Source records
+===+

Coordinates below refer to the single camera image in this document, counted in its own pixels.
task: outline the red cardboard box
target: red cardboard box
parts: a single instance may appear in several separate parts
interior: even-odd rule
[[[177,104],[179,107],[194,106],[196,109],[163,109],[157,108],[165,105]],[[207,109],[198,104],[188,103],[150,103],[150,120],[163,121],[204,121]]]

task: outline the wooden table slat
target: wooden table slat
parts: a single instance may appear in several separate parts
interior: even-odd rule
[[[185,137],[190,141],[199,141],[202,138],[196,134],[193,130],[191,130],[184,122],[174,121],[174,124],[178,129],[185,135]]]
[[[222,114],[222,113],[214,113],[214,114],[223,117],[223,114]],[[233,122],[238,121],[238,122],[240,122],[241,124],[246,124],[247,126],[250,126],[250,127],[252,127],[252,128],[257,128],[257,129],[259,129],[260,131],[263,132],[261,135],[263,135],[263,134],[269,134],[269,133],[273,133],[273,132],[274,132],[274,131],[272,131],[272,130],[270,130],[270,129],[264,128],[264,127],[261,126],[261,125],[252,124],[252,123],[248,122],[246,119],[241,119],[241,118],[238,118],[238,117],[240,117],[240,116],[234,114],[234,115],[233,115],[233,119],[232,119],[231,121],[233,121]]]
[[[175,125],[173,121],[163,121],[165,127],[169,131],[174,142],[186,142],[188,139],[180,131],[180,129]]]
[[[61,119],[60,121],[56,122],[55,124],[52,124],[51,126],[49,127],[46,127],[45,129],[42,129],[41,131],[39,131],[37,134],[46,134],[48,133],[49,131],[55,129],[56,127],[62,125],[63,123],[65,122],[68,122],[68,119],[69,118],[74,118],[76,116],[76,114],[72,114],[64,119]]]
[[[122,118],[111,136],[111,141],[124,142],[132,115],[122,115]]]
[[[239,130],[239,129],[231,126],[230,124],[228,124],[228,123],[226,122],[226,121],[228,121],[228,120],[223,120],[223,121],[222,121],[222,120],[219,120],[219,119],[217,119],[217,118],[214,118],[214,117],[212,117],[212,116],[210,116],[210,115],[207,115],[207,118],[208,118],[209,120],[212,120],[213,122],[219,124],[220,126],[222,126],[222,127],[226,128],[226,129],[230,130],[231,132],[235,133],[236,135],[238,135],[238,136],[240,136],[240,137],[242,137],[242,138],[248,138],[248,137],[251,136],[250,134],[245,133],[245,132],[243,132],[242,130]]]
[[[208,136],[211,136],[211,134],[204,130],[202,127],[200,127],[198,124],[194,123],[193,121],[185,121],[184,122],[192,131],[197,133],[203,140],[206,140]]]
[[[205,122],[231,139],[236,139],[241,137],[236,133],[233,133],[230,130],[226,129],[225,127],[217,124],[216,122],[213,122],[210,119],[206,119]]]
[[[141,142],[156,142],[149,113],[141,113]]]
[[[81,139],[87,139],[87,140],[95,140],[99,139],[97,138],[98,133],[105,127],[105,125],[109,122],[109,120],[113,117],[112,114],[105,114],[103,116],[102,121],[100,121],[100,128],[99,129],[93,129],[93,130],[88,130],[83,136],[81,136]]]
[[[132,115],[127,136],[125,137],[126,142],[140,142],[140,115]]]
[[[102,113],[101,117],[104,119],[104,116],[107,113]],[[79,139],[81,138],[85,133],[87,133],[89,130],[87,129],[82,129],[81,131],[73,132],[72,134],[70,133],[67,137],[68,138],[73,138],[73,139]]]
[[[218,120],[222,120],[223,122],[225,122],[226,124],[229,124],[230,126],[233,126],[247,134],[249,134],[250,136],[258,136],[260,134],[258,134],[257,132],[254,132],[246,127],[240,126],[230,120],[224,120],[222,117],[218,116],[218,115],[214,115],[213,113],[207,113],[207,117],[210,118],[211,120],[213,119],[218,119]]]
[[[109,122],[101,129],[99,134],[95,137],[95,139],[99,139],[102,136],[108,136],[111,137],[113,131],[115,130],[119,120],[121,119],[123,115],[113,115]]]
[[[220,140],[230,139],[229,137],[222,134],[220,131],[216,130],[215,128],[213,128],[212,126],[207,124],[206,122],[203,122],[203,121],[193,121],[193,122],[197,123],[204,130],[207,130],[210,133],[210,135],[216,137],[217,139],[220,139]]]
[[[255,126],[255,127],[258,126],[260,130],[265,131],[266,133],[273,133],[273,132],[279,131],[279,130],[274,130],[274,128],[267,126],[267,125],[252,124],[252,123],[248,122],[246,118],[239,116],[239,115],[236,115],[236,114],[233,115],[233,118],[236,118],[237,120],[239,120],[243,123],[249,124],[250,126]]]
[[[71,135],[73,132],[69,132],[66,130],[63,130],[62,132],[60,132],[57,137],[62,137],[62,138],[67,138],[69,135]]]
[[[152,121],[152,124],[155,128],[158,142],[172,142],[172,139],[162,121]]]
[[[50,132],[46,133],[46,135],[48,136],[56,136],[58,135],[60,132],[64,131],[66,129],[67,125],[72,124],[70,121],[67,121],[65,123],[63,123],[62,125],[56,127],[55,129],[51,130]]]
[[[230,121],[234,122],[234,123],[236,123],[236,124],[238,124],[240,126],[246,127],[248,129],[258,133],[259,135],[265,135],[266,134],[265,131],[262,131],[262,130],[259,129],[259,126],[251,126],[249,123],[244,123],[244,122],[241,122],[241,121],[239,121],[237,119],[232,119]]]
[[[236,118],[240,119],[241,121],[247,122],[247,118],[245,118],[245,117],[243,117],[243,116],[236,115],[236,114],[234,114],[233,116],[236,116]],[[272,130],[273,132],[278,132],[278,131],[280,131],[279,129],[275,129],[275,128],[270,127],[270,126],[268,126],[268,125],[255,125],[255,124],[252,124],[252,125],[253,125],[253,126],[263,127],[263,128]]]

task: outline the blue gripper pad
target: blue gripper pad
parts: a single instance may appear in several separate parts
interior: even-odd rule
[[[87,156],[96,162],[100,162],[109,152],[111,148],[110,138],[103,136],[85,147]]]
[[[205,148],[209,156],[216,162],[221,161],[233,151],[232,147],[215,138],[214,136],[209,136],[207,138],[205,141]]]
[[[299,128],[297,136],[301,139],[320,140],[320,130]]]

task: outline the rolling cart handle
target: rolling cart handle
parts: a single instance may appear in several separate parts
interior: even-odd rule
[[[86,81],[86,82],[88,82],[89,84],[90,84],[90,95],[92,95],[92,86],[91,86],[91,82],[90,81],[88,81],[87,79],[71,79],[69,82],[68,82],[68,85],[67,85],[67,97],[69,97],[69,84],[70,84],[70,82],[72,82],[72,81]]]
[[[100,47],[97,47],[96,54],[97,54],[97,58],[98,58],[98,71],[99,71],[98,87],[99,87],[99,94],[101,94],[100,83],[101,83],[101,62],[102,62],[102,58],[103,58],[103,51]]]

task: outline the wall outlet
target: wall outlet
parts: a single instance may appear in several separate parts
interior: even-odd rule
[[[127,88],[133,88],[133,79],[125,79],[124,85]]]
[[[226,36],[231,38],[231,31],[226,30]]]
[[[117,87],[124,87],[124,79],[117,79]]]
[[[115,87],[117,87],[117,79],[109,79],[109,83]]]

+===+

■ Work to be completed: Repeat, without changes, every line from the one that contains "task: outline the wall outlet" through the final line of the data.

■ Problem solution:
task: outline the wall outlet
target: wall outlet
parts: a single instance may appear in several separate parts
interior: even-odd rule
[[[127,88],[133,88],[133,79],[125,79],[124,85]]]
[[[226,36],[231,38],[231,31],[226,30]]]
[[[117,87],[124,87],[124,79],[117,79]]]
[[[115,87],[117,87],[117,79],[109,79],[109,83]]]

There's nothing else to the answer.